A collection of pronunciation dictionaries and neural grapheme-to-phoneme models.
Project description
Lexikos - λεξικός /lek.si.kós/
A collection of pronunciation dictionaries and neural grapheme-to-phoneme models.
Install Lexikos
Install from PyPI
pip install lexikos
Editable install from Source
git clone https://github.com/bookbot-hive/lexikos.git
pip install -e lexikos
Usage
Lexicon
>>> from lexikos import Lexicon
>>> lexicon = Lexicon()
>>> print(lexicon["added"])
{'ˈæ d ɪ d', 'ˈæ ɾ ə d', 'æ ɾ ɪ d', 'a d ɪ d', 'ˈa d ɪ d', 'æ ɾ ə d', 'ˈa d ə d', 'a d ə d', 'ˈæ d ə d', 'æ d ə d', 'æ d ɪ d', 'ˈæ ɾ ɪ d'}
>>> print(lexicon["runner"])
{'ɹ ʌ n ɚ', 'ɹ ʌ n ə', 'ɹ ʌ n ɝ', 'ˈr ʌ n ɝ'}
>>> print(lexicon["water"])
{'ˈʋ aː ʈ ə r ɯ', 'ˈw oː t ə', 'w ɑ t ə ɹ', 'ˈw aː ʈ ə r ɯ', 'ˈw ɔ t ɝ', 'w ɔ t ə ɹ', 'ˈw ɑ t ə ɹ', 'w ɔ t ɝ', 'w ɑ ɾ ɚ', 'ˈw ɑ ɾ ɚ', 'ˈʋ ɔ ʈ ə r', 'w ɔ ɾ ɚ', 'w ɔː t ə', 'ˈw oː ɾ ə', 'ˈw ɔ ʈ ə r'}
To get a lexicon where phonemes are normalized (diacritics removed, digraphs split):
>>> from lexikos import Lexicon
>>> lexicon = Lexicon(normalize_phonemes=True)

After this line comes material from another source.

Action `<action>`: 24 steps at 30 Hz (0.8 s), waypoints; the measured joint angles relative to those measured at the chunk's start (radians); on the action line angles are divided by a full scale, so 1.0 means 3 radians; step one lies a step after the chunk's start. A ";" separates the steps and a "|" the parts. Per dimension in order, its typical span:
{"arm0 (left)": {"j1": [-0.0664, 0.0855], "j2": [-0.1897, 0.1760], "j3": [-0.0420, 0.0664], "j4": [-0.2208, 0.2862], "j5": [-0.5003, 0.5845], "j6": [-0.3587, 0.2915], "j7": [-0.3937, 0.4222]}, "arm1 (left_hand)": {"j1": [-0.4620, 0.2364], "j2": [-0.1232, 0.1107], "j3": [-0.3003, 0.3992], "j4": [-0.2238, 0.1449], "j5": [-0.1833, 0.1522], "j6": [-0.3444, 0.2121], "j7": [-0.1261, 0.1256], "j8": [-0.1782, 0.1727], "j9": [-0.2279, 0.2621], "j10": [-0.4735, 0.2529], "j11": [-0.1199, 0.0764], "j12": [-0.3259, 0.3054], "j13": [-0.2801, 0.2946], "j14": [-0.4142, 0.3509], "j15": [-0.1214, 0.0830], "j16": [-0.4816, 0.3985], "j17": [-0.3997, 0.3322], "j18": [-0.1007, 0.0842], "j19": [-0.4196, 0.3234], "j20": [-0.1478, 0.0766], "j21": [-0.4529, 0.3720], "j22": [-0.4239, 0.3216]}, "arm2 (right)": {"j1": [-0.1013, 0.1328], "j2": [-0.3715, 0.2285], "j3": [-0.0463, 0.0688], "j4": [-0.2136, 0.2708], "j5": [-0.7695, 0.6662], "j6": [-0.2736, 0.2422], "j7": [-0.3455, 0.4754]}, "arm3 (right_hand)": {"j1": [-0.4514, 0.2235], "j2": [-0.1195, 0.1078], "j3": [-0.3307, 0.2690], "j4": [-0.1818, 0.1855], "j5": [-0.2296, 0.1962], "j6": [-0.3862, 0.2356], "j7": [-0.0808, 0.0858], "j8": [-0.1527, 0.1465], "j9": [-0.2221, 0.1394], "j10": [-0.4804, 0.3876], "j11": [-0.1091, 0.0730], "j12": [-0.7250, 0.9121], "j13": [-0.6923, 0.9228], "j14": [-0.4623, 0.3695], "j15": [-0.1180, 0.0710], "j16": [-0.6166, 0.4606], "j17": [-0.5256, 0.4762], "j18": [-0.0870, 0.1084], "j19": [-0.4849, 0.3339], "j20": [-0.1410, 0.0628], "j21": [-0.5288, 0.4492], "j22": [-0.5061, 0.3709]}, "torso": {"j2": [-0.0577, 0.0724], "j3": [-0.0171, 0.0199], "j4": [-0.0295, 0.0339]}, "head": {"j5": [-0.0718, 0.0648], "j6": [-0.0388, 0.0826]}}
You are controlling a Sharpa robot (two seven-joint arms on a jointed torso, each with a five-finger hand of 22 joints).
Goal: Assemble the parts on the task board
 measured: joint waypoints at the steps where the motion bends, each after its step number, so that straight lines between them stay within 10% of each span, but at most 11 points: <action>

>>> print(lexicon["added"])
{'æ ɾ ɪ d', 'a d ɪ d', 'a d ə d', 'æ ɾ ə d', 'æ d ə d', 'æ d ɪ d'}
>>> print(lexicon["runner"])
{'ɹ ʌ n ɚ', 'ɹ ʌ n ə', 'r ʌ n ɝ', 'ɹ ʌ n ɝ'}
>>> print(lexicon["water"])
{'w o ɾ ə', 'w ɔ t ə', 'ʋ ɔ ʈ ə r', 'w a ʈ ə r ɯ', 'w ɔ t ə ɹ', 'ʋ a ʈ ə r ɯ', 'w ɑ ɾ ɚ', 'w o t ə', 'w ɔ t ɝ', 'w ɔ ʈ ə r', 'w ɔ ɾ ɚ', 'w ɑ t ə ɹ'}
To include synthetic (non-dictionary-based) pronunciations:
>>> from lexikos import Lexicon
>>> lexicon = Lexicon(include_synthetic=True)
>>> print(lexicon["athletic"])
{'æ t l ɛ t ɪ k', 'æ θ ˈl ɛ t ɪ k', 'æ θ l ɛ t ɪ k'}
Phonemization
>>> from lexikos import G2p
>>> g2p = G2p(lang="en-us")
>>> g2p("Hello there! $100 is not a lot of money in 2023.")
['h ɛ l o ʊ', 'ð ɛ ə ɹ', 'w ʌ n', 'h ʌ n d ɹ ɪ d', 'd ɑ l ɚ z', 'ɪ z', 'n ɒ t', 'ə', 'l ɑ t', 'ʌ v', 'm ʌ n i', 'ɪ n', 't w ɛ n t i', 't w ɛ n t i', 'θ ɹ iː']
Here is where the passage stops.